[Biopython-dev] slicing in Bio.PDB.Chain.__getitem__() ?

Hongbo Zhu 朱宏博 macrozhu at gmail.com
Mon Dec 5 16:22:42 UTC 2011


>
>
> > PDB entry 1h4w is a good example with icode and the sequence of chain A
> > starts with resnum 16.
>
> That shows the problem nicely,
>
> >>> from Bio import PDB
> >>> structure = PDB.PDBParser().get_structure("1h4w", "1h4w.pdb")

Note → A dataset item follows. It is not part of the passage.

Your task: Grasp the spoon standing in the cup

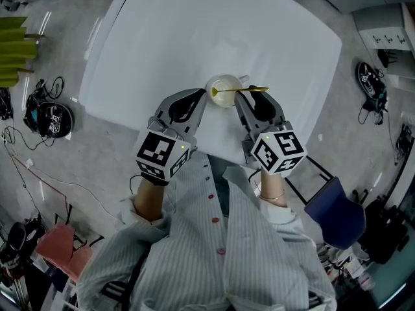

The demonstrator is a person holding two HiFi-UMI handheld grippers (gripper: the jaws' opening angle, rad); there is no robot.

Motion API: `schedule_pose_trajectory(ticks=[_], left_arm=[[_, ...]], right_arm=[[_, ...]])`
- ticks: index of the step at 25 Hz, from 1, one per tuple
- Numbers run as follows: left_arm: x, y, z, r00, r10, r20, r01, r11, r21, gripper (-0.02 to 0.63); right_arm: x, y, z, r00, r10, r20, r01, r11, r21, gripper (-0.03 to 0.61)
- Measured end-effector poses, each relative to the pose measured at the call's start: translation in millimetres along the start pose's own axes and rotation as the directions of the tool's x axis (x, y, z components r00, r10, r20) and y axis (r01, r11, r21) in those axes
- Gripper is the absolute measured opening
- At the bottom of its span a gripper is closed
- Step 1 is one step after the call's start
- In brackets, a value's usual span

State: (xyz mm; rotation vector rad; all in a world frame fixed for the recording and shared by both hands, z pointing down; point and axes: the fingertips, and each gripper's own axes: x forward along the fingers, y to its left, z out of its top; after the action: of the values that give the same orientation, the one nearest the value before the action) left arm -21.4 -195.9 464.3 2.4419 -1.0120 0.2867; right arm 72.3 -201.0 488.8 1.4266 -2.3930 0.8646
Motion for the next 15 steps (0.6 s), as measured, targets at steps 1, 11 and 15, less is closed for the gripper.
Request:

> >>> chain = structure[0]['A']
> >>> len(chain)
> 351
> >>> chain[0]
> Traceback (most recent call last):
>  File "<stdin>", line 1, in <module>
>  File "Bio/PDB/Chain.py", line 67, in __getitem__
>    return Entity.__getitem__(self, id)
>  File "Bio/PDB/Entity.py", line 38, in __getitem__
>    return self.child_dict[id]
> KeyError: (' ', 0, ' ')
>
> However, you can access the first residue like this:
>
> >>> chain[16]
> <Residue ILE het=  resseq=16 icode= >
>
> Likewise,
>
> >>> for index, residue in enumerate(chain):
> ...     print index, residue
> ...     assert chain[index] == residue
> ...
> 0 <Residue ILE het=  resseq=16 icode= >
> Traceback (most recent call last):
>  File "<stdin>", line 3, in <module>
>  File "Bio/PDB/Chain.py", line 67, in __getitem__
>    return Entity.__getitem__(self, id)
>  File "Bio/PDB/Entity.py", line 38, in __getitem__
>    return self.child_dict[id]
> KeyError: (' ', 0, ' ')
>
> So as you say, the current implementation does map
> an integer index to the middle field of the ID tuple,
> rather than the position in the list as I had assumed.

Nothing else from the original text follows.